§ Activity
Transcribe the data below verbatim from the line with "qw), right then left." to the line with "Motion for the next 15". Include both of those lines.

§ Records for the exercise

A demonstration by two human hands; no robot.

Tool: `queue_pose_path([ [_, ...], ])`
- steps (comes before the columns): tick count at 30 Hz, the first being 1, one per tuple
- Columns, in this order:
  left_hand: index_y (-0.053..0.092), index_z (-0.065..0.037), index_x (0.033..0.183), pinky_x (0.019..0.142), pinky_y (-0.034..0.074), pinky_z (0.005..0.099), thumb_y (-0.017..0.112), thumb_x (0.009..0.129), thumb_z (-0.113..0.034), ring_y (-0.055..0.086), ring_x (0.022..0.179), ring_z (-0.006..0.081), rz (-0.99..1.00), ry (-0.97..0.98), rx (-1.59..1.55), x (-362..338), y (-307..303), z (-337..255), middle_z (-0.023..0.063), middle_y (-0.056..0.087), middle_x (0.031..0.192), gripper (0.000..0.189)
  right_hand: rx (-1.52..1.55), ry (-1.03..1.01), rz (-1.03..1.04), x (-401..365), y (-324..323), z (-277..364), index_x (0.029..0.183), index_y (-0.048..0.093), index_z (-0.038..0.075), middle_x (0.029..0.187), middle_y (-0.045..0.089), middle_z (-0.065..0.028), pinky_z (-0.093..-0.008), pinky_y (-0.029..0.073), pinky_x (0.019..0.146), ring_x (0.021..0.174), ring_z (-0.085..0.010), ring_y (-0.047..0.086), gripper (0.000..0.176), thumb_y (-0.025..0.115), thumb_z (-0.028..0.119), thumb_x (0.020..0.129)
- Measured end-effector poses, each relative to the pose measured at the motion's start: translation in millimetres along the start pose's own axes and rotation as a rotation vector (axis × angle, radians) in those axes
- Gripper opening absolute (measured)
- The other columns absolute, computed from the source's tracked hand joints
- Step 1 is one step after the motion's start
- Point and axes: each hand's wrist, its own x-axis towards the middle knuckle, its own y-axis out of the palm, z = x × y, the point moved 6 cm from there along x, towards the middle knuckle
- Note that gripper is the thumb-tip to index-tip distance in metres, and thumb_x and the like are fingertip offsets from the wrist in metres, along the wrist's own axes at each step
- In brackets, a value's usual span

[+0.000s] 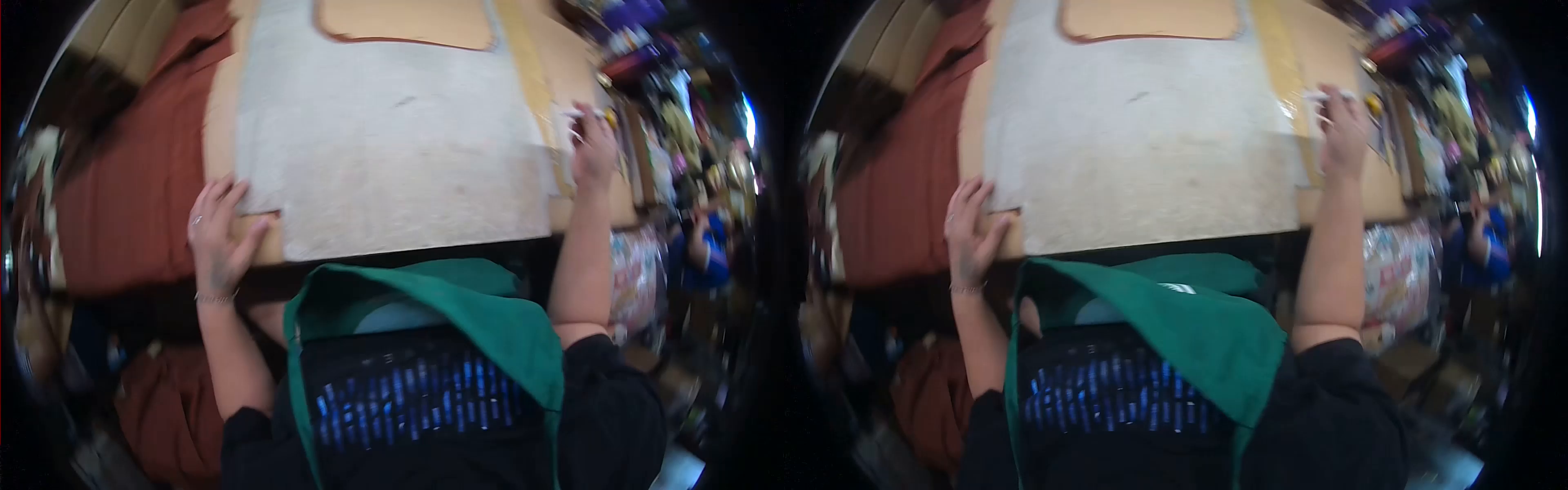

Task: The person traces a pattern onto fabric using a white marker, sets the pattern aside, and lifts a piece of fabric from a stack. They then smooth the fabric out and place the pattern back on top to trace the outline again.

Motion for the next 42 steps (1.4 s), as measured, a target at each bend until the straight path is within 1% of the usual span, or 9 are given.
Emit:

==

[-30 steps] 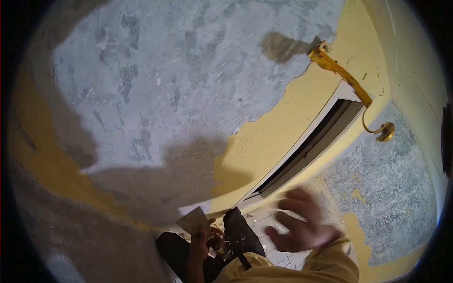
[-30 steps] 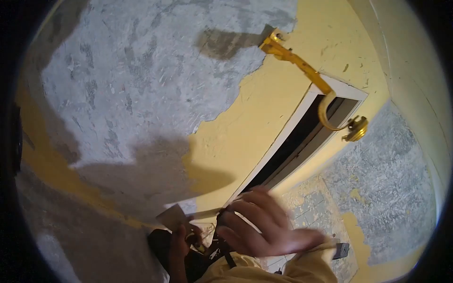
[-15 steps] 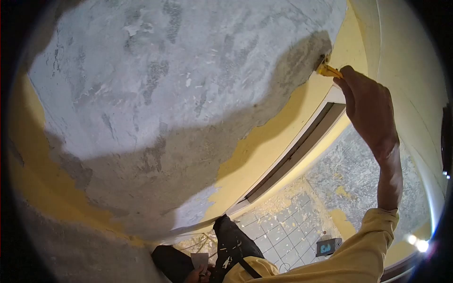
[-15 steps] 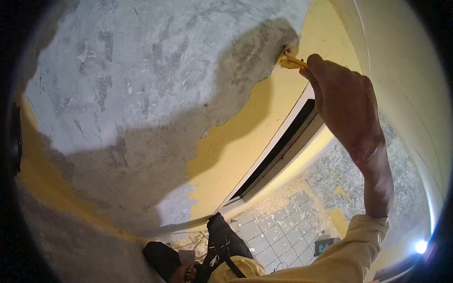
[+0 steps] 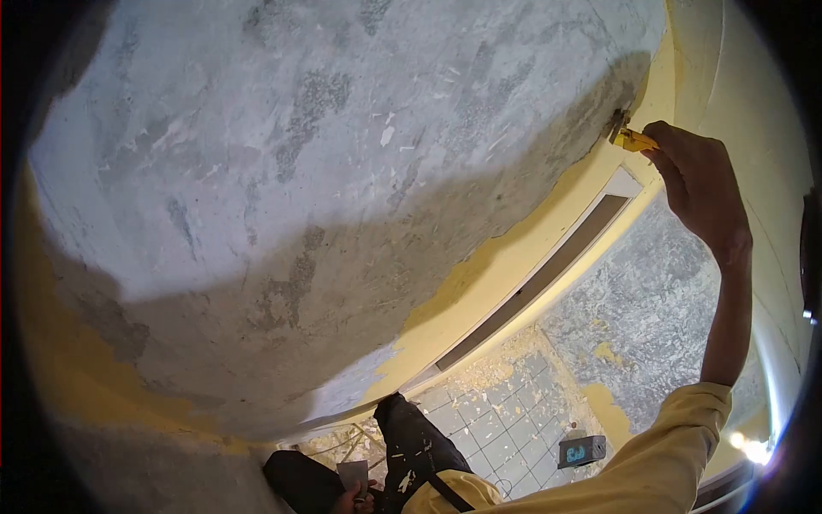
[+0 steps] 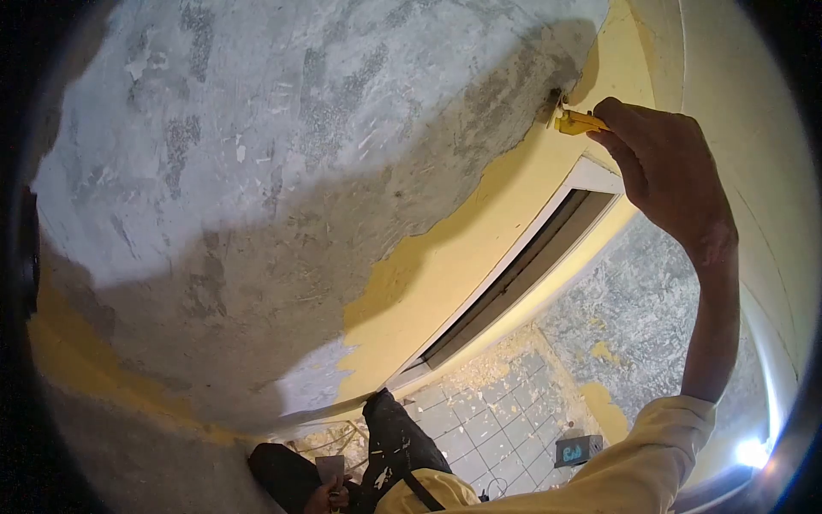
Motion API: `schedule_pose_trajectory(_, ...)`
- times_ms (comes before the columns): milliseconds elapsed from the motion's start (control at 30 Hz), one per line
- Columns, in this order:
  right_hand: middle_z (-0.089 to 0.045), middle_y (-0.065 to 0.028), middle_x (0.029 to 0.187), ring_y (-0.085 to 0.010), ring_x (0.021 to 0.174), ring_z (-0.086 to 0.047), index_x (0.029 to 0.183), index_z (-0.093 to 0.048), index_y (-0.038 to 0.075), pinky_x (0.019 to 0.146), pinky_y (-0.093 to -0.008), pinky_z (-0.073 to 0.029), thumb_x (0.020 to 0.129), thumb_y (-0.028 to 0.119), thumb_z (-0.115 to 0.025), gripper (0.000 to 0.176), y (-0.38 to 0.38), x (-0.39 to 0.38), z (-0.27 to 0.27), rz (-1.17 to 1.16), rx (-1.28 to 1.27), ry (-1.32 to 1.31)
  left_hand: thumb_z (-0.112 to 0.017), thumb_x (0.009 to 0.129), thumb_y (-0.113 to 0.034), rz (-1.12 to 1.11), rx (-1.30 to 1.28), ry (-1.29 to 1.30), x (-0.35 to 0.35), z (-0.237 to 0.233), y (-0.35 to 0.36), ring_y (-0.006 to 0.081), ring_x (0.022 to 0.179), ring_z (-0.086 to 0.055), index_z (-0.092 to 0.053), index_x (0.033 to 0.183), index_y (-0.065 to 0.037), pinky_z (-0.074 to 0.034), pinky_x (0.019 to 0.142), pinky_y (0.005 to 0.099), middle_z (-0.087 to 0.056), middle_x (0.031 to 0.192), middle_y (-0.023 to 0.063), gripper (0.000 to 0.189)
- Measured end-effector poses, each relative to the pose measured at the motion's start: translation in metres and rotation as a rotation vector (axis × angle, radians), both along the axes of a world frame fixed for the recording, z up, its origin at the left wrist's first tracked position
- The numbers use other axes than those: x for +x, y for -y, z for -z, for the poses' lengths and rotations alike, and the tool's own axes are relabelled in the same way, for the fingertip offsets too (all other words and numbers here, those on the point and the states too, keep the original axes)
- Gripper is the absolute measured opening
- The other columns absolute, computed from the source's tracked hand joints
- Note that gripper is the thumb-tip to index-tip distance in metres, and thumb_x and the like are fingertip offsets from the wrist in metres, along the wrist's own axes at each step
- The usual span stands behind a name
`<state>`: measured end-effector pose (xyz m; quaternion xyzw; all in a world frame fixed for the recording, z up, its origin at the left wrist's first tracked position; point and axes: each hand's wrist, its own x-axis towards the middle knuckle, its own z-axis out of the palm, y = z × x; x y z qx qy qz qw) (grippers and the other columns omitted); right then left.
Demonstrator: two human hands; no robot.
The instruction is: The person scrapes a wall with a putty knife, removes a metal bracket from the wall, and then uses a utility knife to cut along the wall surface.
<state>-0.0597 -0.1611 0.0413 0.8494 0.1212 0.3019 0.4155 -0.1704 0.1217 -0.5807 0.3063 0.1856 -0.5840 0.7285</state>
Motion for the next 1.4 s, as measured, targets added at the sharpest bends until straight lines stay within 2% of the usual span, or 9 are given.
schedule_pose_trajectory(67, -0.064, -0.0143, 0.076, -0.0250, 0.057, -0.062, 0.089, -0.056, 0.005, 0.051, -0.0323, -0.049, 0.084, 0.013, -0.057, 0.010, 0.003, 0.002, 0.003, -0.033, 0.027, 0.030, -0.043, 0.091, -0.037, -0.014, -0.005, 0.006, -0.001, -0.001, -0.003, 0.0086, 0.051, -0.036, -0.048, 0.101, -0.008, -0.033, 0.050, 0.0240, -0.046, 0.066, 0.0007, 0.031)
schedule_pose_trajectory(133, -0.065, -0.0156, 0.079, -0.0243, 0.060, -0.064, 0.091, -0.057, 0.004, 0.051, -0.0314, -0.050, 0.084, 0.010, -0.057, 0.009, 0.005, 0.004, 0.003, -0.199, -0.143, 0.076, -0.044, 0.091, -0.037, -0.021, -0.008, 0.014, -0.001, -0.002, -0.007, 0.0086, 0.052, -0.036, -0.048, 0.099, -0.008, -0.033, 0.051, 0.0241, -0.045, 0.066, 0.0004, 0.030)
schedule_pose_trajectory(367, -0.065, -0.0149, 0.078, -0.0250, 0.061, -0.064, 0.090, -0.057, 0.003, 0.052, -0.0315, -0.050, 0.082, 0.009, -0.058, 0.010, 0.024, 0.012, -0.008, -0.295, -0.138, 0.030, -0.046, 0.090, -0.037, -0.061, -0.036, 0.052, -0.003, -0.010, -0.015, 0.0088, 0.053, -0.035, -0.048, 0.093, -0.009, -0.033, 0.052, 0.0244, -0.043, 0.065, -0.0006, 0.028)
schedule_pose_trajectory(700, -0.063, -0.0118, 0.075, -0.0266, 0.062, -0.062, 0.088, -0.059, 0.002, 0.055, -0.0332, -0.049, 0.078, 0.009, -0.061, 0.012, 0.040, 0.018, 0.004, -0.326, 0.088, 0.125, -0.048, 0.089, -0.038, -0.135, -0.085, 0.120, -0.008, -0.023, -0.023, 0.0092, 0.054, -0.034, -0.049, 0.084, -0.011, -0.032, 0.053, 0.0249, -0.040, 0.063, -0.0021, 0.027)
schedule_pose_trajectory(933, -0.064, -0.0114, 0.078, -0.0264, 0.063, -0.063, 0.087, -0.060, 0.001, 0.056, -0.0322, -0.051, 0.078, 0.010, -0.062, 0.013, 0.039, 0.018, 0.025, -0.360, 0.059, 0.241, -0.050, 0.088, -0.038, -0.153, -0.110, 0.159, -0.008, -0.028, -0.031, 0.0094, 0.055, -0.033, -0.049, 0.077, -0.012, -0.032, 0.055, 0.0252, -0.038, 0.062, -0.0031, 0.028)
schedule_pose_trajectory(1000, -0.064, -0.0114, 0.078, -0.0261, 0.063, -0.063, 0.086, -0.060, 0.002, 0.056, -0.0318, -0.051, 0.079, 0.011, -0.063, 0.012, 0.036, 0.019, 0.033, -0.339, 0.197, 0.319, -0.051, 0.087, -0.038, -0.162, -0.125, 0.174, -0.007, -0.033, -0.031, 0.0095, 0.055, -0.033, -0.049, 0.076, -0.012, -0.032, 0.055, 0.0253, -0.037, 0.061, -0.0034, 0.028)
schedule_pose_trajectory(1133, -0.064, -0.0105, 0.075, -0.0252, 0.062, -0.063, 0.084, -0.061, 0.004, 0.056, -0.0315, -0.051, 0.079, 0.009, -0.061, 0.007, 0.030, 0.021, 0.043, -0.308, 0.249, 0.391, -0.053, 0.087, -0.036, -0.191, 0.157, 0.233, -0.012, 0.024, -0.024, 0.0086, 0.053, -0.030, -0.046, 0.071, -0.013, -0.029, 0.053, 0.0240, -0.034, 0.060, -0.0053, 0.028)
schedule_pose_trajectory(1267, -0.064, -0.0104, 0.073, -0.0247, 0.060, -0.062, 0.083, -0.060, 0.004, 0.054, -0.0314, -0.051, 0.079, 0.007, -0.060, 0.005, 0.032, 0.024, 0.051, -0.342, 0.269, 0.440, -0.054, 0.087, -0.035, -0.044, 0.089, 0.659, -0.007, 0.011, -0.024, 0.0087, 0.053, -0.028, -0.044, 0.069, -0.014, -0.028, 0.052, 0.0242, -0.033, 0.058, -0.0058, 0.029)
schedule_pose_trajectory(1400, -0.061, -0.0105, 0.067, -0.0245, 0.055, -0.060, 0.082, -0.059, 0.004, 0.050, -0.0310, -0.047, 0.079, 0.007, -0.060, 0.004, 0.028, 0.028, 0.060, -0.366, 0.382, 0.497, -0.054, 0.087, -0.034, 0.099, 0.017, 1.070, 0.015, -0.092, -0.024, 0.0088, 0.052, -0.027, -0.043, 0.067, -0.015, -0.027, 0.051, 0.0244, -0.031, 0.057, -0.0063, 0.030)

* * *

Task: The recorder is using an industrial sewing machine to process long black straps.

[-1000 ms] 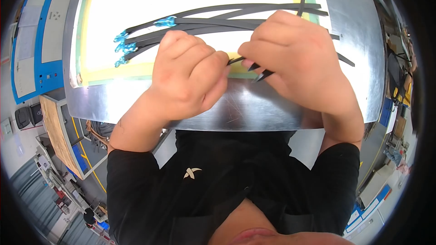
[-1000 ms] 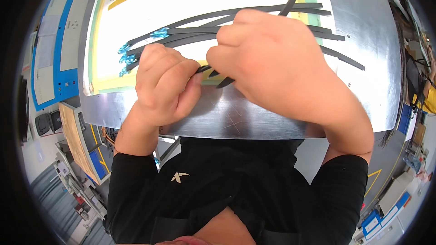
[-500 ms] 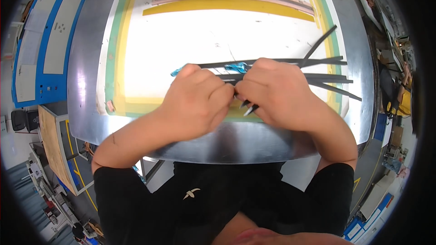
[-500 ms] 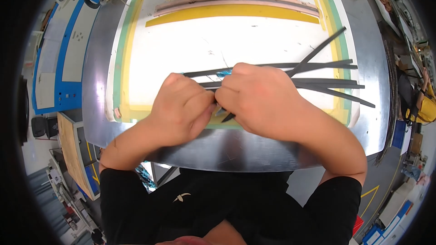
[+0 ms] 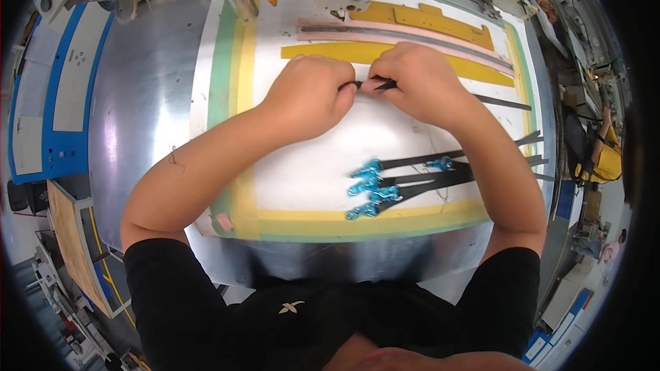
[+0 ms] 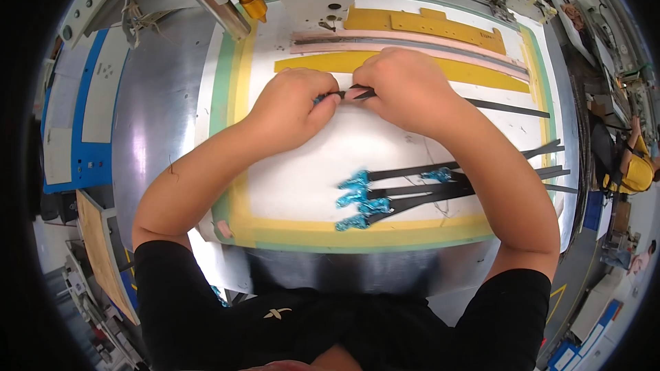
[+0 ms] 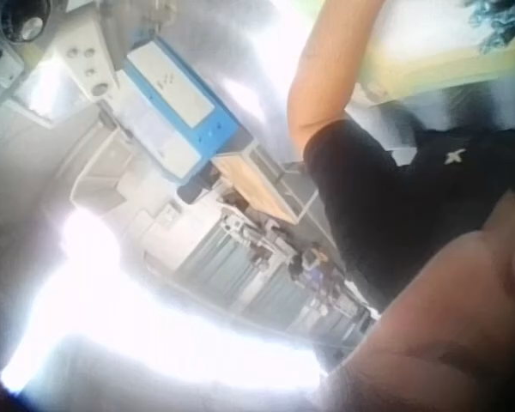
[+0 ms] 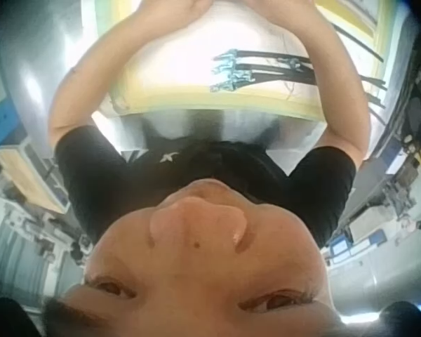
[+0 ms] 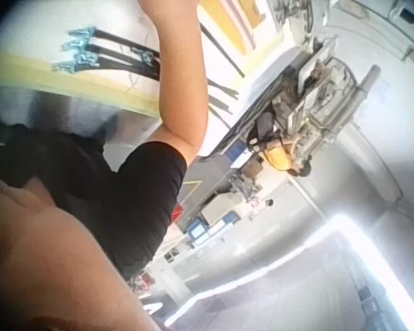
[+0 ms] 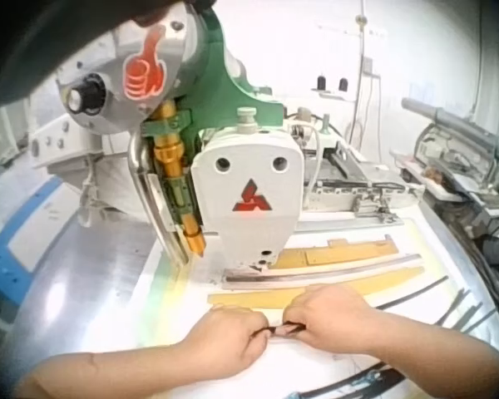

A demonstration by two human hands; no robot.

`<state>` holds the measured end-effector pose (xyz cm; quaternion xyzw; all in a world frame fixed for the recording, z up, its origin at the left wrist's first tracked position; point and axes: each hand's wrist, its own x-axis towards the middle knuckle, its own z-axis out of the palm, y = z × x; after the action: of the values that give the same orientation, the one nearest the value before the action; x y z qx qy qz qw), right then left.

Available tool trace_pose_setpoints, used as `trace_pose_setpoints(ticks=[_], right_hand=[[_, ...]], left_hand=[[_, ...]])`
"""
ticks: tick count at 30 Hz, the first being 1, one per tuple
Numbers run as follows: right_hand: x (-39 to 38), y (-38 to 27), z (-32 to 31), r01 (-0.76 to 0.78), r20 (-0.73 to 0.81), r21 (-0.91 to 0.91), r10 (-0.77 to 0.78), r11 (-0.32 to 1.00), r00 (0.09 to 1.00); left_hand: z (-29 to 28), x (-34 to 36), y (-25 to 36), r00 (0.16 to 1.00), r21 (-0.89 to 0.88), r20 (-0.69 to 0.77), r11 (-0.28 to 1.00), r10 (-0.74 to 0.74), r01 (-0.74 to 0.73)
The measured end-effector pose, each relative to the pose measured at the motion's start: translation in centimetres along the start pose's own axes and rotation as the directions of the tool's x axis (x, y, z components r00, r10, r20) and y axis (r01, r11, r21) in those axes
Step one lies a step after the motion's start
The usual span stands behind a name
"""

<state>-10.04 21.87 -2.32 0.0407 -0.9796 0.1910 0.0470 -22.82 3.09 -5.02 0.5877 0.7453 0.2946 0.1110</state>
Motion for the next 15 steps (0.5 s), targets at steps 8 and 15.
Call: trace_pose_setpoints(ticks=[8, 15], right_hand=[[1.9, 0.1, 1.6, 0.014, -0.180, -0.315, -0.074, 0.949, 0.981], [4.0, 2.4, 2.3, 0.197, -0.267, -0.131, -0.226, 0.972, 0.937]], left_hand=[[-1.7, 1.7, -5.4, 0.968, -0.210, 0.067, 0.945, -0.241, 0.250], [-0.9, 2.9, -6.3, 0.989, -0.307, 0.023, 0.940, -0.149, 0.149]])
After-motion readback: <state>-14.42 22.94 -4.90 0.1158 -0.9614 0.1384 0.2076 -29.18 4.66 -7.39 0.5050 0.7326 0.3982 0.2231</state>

§ Answer to this problem
`<state>` holds the measured end-effector pose (xyz cm; quaternion xyzw; all in a world frame fixed for the recording, z up, its origin at the left wrist's first tracked position; point and axes: each hand's wrist, its own x-axis towards the middle knuckle, its own z-axis out of the palm, y = z × x; after the action: of the values that give the same orientation, the one nearest the value before the action; x y z qx qy qz qw), right then left.

Available tool trace_pose_setpoints, used as `trace_pose_setpoints(ticks=[_], right_hand=[[_, ...]], left_hand=[[_, ...]])`
"""
ticks: tick count at 30 Hz, the first being 1, one per tuple
Numbers run as follows: right_hand: x (-39 to 38), y (-38 to 27), z (-32 to 31), r01 (-0.76 to 0.78), r20 (-0.73 to 0.81), r21 (-0.91 to 0.91), r10 (-0.77 to 0.78), r11 (-0.32 to 1.00), r00 (0.09 to 1.00); left_hand: z (-29 to 28), x (-34 to 36), y (-25 to 36), r00 (0.16 to 1.00), r21 (-0.89 to 0.88), r20 (-0.69 to 0.77), r11 (-0.28 to 1.00), r10 (-0.74 to 0.74), r01 (-0.74 to 0.73)
The measured end-effector pose, each relative to the pose measured at the motion's start: translation in centimetres along the start pose's own axes and rotation as the directions of the tool's x axis (x, y, z components r00, r10, r20) and y axis (r01, r11, r21) in those axes
Step one lies a step after the motion's start
The usual span stands behind a name
"""

<state>-10.04 21.87 -2.32 0.0407 -0.9796 0.1910 0.0470 -22.82 3.09 -5.02 0.5877 0.7453 0.2946 0.1110</state>
Motion for the next 15 steps (0.5 s), targets at steps 8 and 15.

The response to this exercise has been given in full.